Por Prof. Luis Y. Ríos-Silva
A Gabriela Nicole “Lela” Pratts Rosario, de 16 años, la apuñalaron mortalmente en Aibonito durante un altercado entre jóvenes. Otro adolescente que intentó auxiliarla resultó herido. Lo más devastador: su madre estaba presente y, según versiones iniciales, fue retenida para impedirle defenderla. La pesquisa apunta a varias menores y a adultos presuntamente involucrados. Para un país que suele creer que estas tragedias ocurren “afuera”, el espejo es duro: el caso combina violencia de grupo, indiferencia de espectadores y la posible instigación adulta.
La escena resuena con referentes internacionales que ya marcaron a otras sociedades. En Canadá (1997), Reena Virk fue asesinada por pares; hubo condenas por homicidio en segundo grado y penas de por vida con elegibilidad a libertad condicional, y el caso acabó retratado en la serie Under the Bridge (Hulu). En Estados Unidos (1992), Shanda Sharer, de 12 años, fue secuestrada y asesinada por cuatro adolescentes; dos recibieron 60 años y las demás décadas de prisión, tema luego abordado en documentales y docu-series. En el Reino Unido (2019), Jodie Chesney, de 17, fue apuñalada en un parque; el autor principal recibió cadena perpetua con un mínimo de 26 años y su cómplice 18 años. No se volvieron “famosos” por morbo, sino porque obligaron a un examen social y jurídico profundo.

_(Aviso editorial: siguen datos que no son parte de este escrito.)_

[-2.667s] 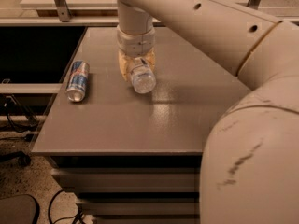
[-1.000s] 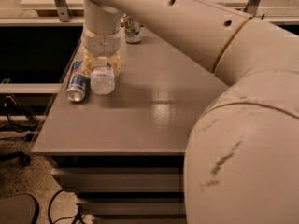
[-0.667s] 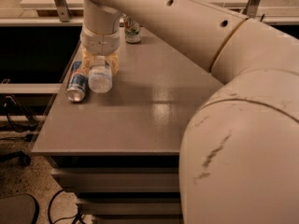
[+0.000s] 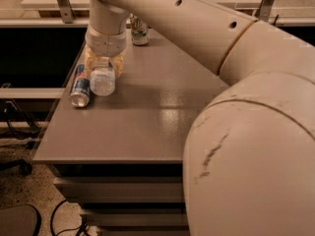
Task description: Move blue plastic bottle near redbull can
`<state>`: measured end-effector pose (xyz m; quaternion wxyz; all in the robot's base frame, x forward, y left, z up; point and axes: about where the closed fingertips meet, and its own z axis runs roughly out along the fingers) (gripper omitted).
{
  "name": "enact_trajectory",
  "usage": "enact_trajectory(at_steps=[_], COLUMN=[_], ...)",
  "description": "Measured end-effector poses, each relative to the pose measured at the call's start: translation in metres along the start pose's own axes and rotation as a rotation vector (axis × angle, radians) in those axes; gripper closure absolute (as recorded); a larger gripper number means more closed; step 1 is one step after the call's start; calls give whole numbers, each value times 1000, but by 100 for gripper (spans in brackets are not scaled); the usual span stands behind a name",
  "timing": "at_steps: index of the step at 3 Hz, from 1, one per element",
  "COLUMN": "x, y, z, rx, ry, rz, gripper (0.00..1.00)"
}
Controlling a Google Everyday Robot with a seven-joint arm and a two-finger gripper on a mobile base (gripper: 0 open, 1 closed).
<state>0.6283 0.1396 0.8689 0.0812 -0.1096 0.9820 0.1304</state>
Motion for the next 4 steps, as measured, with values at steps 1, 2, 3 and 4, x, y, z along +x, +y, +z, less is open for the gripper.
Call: enact_trajectory(at_steps=[1,2,3,4], x=[-2,-6,-6,-6], y=[-1,-2,0,4], z=[-1,-3,-2,-3], rx=[-3,-7,-10,-20], ry=[-1,-7,-6,-6], rz=[6,9,4,-15], gripper=[12,0,0,0])
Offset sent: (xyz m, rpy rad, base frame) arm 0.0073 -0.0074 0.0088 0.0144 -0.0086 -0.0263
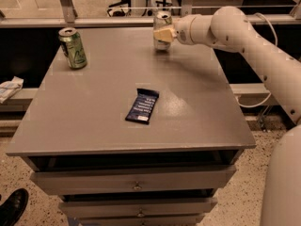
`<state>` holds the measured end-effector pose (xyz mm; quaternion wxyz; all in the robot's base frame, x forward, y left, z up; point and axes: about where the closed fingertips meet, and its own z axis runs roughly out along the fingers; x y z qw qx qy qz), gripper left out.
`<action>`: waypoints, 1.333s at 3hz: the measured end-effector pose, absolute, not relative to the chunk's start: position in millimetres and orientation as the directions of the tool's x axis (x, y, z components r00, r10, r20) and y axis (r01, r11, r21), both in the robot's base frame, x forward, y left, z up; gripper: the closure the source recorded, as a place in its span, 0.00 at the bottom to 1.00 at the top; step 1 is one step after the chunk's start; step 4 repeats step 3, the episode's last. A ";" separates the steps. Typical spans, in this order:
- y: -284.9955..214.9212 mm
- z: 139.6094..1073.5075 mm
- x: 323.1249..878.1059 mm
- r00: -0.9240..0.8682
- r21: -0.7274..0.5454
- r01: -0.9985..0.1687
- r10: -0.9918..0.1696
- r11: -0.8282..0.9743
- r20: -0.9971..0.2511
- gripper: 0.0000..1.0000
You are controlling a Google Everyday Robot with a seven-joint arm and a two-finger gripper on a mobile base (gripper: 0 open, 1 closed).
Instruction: Pick 7up can
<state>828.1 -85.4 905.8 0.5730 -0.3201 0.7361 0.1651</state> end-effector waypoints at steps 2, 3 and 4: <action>-65.1 953.5 772.2 -0.133 -0.008 -0.751 -0.164 0.660 -0.977 1.00; -59.6 958.3 766.5 -0.136 0.010 -0.763 -0.145 0.646 -0.980 1.00; -59.6 958.3 766.5 -0.136 0.010 -0.763 -0.145 0.646 -0.980 1.00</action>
Offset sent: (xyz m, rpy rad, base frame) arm -0.1044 0.0340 0.0888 0.2651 0.0532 0.2250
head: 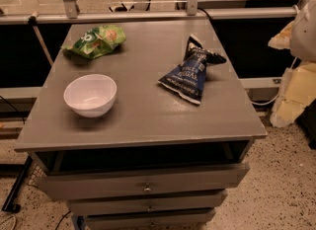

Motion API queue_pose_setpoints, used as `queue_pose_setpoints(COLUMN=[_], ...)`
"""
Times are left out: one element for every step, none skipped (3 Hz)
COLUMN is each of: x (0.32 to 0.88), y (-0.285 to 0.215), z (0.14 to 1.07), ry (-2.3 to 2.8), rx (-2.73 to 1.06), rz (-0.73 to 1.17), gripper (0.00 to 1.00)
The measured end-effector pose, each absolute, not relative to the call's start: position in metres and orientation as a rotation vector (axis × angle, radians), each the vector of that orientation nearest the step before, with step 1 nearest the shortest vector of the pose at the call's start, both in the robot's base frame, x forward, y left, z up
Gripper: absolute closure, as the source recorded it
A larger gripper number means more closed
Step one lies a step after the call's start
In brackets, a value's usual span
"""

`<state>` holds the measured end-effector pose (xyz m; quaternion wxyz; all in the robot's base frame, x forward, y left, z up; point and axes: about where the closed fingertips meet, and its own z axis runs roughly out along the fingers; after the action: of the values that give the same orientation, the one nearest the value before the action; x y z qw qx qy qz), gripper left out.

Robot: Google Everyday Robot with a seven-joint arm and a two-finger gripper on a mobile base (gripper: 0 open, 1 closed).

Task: Place blue chip bag into white bowl

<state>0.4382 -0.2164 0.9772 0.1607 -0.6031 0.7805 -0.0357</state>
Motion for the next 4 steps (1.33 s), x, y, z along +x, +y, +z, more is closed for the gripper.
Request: queue_pose_setpoints(x=[0.438, 0.476, 0.511, 0.548], y=[-0.216, -0.207, -0.190, -0.161], z=[0.977, 0.975, 0.968, 0.949], ry=[2.229, 2.125, 2.021, 1.866], rx=[-1.723, -1.752, -1.843, -1.999], rz=[-0.102, -0.094, -0.105, -0.128], gripper=[0.00, 0.00, 0.00, 0.00])
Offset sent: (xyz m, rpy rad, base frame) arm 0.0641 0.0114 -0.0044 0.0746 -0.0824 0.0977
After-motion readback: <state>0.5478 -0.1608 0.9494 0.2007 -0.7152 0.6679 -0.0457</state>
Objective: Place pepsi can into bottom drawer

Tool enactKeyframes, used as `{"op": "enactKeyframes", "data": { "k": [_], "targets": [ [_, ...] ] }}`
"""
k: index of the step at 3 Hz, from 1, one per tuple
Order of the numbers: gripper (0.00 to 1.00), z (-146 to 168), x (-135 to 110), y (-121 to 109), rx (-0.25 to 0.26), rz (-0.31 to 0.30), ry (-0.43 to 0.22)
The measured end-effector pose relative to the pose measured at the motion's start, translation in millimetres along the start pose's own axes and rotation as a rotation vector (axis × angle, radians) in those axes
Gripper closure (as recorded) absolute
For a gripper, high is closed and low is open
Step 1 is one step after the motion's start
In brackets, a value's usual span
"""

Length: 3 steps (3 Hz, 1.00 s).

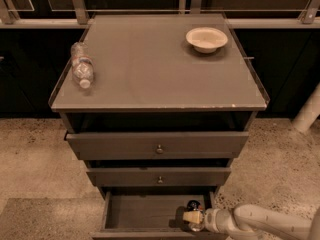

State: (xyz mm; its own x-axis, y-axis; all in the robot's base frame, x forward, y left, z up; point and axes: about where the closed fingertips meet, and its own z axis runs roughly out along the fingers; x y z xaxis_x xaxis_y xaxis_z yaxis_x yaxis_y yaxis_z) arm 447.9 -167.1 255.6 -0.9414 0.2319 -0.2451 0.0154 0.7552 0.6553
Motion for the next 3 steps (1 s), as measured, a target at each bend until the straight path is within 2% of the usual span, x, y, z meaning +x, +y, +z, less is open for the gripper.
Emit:
{"op": "enactKeyframes", "data": {
  "k": [1, 2, 3],
  "targets": [
    [1.00, 23, -14, -9, -0.040, -0.008, 0.041],
    [1.00, 45, -21, -13, -0.058, -0.026, 0.084],
    [1.00, 62, -22, -18, -0.047, -0.041, 0.117]
  ]
}}
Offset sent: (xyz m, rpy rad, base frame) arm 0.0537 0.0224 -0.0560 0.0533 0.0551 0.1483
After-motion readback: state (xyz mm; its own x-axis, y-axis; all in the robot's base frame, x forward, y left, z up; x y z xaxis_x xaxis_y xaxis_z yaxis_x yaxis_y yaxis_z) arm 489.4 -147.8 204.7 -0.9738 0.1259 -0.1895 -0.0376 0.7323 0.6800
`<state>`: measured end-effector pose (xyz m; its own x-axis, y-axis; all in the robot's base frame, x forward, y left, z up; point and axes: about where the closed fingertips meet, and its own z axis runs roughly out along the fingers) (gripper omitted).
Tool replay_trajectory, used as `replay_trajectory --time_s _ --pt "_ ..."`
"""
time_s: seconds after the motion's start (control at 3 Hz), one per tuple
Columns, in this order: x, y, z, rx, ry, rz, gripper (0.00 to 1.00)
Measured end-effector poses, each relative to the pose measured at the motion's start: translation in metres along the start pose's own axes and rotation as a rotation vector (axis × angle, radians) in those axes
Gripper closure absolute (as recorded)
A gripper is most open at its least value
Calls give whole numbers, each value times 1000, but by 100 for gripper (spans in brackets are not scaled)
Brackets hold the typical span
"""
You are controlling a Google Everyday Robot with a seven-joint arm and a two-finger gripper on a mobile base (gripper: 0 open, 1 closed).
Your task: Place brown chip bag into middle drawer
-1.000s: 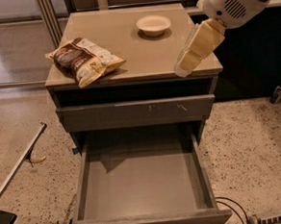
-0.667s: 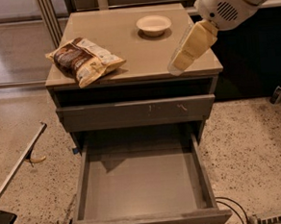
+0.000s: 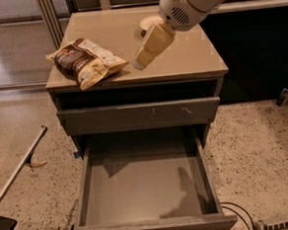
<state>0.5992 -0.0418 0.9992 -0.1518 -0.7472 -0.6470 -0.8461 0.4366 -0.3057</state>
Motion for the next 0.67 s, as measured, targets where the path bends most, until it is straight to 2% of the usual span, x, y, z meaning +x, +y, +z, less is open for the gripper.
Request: replay_trajectory --time_s 0.33,0.67 --pt "-32 14 38 -36 -57 -12 0" --pt "-52 30 133 -56 -97 43 0"
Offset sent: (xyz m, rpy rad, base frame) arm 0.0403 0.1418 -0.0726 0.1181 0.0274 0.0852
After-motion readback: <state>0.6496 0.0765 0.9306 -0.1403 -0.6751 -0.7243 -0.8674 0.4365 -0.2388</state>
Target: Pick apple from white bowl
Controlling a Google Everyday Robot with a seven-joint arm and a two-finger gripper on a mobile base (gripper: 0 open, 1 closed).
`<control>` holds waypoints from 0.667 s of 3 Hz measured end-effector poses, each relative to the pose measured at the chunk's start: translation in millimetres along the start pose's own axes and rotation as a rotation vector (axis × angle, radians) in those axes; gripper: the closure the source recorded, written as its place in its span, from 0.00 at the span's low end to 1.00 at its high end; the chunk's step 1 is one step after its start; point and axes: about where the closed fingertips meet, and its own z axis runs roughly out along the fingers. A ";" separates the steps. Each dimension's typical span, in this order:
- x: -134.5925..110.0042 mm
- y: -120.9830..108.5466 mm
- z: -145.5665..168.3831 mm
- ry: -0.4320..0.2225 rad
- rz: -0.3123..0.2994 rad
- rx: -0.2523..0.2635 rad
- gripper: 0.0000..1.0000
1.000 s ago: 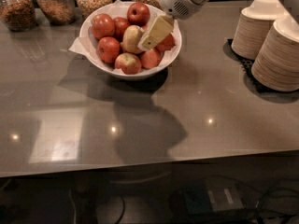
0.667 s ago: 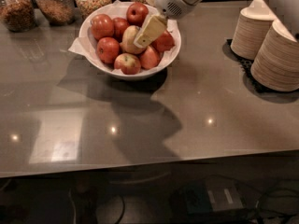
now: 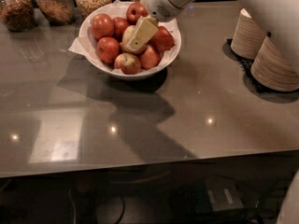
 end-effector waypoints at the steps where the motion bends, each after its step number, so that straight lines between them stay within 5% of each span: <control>1: 2.5 0.2 14.8 0.007 0.014 -0.019 0.15; 2: 5.4 0.4 24.4 0.013 0.025 -0.030 0.16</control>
Offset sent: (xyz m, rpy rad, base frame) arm 0.0161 0.0103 -0.0258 -0.0018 0.0544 -0.0115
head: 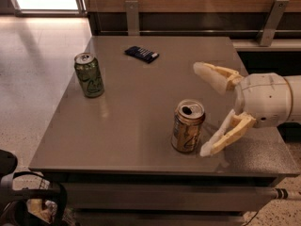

El agravante en Puerto Rico es la eventual participación de adultos. Cuando un mayor incita, permite o no detiene, ya no hablamos de impulsividad adolescente, sino de quiebre del deber adulto. Y cuando una madre es inmovilizada mientras su hija muere, el daño traspasa el expediente penal: es un golpe a la civilidad. Por eso, la respuesta debe ser clara y visible: investigación rigurosa, cargos proporcionales y sentencias que comuniquen que ni la edad protege la crueldad letal ni la instigación adulta quedará impune. La visibilidad de la justicia educa: disuade a los que miran, a los que animan y a los que participan.
Pero la prevención no se decreta en la sala del tribunal. Las lecciones de Virk, Sharer y Chesney muestran que la violencia extrema se cocina en rencillas no atendidas, humillaciones repetidas y dinámicas de grupo que diluyen la responsabilidad. Se requieren protocolos escolares con dientes, formación de pares defensores (testigos que intervienen de forma segura), mediación temprana de conflictos y estándares comunitarios para eventos donde suelen confluir rivalidades. No basta el “que caiga todo el peso de la ley”; hay que cortar la ruta que va del pique a la tragedia.
También es imprescindible la responsabilidad adulta en la era de las pantallas. La violencia se graba, circula y normaliza. Familias y escuelas necesitan alfabetización digital con foco en conflicto, herramientas de monitoreo y diálogo, y reglas claras sobre lo que no se tolera. Los municipios pueden fijar controles de seguridad para concentraciones juveniles. Si un adulto aparece como acelerante, la sanción penal y social debe ser inequívoca.
Evitemos dos errores simétricos: idealizar a la adolescencia como incapaz de daño grave o demonizar a toda una generación. La ley está para distinguir, proporcionar y disuadir; la comunidad, para formar carácter. Cuando los adultos llegan como guardianes, los pleitos rara vez escalan a cuchillos. Cuando llegan como combustible, ni la mejor ley alcanza a tiempo.
El mundo aprendió los nombres de Reena Virk, Shanda Sharer y Jodie Chesney porque sus muertes forzaron cambios. Puerto Rico no necesita otra serie para entender lo que está en juego. A partir de Gabriela Nicole, necesita justicia visible, tolerancia cero a la instigación adulta y prevención cotidiana en cada escuela, plaza y fiesta. Solo así se rompe el patrón —antes de que las cámaras vuelvan.